*TASK GOAL*
From the listing below, set down exactly each line beginning with the one containing "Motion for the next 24" and ending with the last.

*DATASET RECORDS*

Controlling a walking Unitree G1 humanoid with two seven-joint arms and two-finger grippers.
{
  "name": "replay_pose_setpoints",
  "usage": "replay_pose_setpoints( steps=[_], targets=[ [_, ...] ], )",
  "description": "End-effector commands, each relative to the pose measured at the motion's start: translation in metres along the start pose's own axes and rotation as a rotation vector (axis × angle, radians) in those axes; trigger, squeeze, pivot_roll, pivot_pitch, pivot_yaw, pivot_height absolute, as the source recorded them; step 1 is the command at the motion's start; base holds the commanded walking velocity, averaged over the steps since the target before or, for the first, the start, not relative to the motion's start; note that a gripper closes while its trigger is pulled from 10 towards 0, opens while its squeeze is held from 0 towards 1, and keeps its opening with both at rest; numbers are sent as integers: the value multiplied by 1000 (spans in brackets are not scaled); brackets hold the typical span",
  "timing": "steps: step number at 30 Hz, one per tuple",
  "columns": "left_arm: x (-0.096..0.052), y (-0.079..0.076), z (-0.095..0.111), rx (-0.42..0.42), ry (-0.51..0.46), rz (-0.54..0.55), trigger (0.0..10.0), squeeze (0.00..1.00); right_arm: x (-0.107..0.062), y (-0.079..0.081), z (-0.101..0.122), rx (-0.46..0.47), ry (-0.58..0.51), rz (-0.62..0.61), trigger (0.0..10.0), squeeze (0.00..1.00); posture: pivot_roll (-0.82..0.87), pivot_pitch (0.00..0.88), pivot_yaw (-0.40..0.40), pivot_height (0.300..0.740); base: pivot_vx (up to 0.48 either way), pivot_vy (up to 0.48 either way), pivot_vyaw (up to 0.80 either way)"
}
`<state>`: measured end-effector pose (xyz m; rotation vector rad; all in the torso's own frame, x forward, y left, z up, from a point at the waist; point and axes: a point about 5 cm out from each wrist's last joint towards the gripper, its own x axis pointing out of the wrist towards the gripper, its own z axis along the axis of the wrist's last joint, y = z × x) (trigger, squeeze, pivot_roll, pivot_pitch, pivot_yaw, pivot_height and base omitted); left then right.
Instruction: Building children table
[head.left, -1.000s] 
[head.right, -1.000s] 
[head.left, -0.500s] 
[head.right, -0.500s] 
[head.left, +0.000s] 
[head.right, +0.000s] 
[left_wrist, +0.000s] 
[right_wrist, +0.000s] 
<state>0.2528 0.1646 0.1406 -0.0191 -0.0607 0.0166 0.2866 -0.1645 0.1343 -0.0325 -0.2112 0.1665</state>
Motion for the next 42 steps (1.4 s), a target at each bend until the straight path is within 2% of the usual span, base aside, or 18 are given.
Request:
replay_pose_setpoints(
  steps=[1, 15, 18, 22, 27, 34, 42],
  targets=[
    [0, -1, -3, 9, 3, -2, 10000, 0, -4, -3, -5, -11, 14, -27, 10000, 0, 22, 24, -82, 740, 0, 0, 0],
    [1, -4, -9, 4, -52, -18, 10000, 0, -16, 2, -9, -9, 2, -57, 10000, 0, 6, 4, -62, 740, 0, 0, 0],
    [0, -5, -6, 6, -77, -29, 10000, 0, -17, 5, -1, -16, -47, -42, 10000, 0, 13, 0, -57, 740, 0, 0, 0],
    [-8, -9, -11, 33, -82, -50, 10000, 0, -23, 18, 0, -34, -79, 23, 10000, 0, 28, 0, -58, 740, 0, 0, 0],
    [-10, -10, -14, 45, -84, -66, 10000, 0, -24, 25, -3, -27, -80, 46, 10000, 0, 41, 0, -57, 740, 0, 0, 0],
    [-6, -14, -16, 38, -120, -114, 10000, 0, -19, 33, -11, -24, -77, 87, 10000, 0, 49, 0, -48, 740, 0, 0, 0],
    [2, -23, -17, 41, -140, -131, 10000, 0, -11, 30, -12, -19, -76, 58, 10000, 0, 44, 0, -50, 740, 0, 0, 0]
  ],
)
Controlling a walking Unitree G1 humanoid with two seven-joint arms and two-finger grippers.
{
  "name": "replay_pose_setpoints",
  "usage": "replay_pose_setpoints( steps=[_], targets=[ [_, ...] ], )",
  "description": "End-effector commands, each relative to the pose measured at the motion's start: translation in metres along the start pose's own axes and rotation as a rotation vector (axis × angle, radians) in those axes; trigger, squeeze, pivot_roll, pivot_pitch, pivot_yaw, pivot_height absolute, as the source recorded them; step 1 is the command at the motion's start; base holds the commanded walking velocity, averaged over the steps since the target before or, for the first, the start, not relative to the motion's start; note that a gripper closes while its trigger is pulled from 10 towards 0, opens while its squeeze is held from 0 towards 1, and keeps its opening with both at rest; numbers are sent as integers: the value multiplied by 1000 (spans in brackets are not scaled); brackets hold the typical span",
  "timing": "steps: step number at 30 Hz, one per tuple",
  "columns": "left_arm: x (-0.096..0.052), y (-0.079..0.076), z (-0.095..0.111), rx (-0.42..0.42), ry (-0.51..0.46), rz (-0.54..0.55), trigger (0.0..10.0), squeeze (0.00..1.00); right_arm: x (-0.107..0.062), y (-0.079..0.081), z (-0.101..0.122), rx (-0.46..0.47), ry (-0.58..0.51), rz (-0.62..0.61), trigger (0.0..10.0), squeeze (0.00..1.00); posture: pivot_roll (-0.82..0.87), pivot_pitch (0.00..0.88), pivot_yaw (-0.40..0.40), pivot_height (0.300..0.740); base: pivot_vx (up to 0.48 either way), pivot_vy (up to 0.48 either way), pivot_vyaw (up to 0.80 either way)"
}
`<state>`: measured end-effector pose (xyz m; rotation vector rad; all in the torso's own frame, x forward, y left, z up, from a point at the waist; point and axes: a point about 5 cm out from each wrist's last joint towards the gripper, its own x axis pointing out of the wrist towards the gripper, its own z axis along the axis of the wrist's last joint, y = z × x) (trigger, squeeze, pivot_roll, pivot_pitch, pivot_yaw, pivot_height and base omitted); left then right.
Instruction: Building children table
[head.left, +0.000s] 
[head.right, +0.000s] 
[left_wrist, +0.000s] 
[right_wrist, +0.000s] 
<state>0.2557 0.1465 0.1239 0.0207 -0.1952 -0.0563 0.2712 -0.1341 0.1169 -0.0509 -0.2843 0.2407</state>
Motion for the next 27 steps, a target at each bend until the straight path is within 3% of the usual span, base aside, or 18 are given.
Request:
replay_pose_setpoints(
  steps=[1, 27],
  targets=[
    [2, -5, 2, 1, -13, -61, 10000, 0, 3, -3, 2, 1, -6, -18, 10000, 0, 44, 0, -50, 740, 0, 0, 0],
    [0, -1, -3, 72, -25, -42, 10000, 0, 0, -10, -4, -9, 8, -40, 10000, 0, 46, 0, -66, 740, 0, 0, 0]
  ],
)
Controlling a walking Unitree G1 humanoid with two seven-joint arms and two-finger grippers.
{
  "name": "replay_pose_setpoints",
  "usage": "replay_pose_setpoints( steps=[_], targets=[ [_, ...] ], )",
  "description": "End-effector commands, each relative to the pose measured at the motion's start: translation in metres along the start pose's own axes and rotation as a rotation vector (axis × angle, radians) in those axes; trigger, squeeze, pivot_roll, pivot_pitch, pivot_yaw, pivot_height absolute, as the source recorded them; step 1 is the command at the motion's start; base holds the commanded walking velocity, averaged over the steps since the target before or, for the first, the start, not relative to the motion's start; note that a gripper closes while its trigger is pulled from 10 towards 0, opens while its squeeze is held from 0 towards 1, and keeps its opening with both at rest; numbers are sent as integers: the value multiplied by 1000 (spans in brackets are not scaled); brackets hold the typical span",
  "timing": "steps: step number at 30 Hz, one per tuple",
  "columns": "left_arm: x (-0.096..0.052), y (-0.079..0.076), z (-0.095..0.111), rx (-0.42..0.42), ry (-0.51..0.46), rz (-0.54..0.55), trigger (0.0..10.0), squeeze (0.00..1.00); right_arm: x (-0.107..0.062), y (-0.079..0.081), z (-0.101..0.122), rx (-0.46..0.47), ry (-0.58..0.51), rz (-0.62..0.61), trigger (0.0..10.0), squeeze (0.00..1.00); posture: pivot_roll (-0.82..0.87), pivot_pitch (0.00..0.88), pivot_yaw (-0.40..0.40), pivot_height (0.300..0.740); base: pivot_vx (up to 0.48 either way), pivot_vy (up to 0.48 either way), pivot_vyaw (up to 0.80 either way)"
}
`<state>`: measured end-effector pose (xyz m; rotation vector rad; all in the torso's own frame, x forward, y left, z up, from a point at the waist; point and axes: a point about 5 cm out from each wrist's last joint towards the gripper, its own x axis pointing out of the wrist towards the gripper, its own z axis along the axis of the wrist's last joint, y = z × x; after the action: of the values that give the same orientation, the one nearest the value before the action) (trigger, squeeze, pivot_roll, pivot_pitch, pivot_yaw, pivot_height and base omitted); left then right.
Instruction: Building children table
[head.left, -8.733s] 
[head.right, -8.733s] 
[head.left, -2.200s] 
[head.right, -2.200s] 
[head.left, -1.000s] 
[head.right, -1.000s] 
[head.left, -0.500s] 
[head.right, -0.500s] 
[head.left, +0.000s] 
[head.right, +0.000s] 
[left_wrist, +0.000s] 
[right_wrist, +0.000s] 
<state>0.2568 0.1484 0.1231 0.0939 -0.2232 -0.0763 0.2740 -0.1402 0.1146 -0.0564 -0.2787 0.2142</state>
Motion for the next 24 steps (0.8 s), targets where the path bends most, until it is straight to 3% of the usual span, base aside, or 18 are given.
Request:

*TASK SOLUTION*
Motion for the next 24 steps (0.8 s), targets where the path bends most, until it is straight to 3% of the usual span, base aside, or 18 are given.
Request:

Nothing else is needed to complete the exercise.